== Information supplied ==
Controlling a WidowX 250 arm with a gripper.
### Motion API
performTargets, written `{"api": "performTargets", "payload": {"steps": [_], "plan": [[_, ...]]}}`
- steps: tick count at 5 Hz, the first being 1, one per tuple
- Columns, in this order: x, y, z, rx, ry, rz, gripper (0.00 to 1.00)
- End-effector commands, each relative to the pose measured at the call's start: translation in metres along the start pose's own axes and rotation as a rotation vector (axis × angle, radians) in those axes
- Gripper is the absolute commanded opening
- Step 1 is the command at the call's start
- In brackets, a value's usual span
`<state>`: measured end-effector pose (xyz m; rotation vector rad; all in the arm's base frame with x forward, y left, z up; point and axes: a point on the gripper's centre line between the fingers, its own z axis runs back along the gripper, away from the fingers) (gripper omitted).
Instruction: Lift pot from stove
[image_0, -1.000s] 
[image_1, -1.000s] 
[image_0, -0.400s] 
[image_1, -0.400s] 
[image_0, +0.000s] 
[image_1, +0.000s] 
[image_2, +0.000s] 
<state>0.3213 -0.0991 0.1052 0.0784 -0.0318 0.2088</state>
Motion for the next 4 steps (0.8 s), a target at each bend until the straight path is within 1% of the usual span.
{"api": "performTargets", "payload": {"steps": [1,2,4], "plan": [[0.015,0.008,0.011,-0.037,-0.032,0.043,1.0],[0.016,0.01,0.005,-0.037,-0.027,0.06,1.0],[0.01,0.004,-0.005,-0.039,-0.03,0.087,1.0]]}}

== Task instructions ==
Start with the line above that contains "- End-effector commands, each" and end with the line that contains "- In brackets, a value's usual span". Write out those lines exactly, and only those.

== Output for this exercise ==
- End-effector commands, each relative to the pose measured at the call's start: translation in metres along the start pose's own axes and rotation as a rotation vector (axis × angle, radians) in those axes
- Gripper is the absolute commanded opening
- Step 1 is the command at the call's start
- In brackets, a value's usual span

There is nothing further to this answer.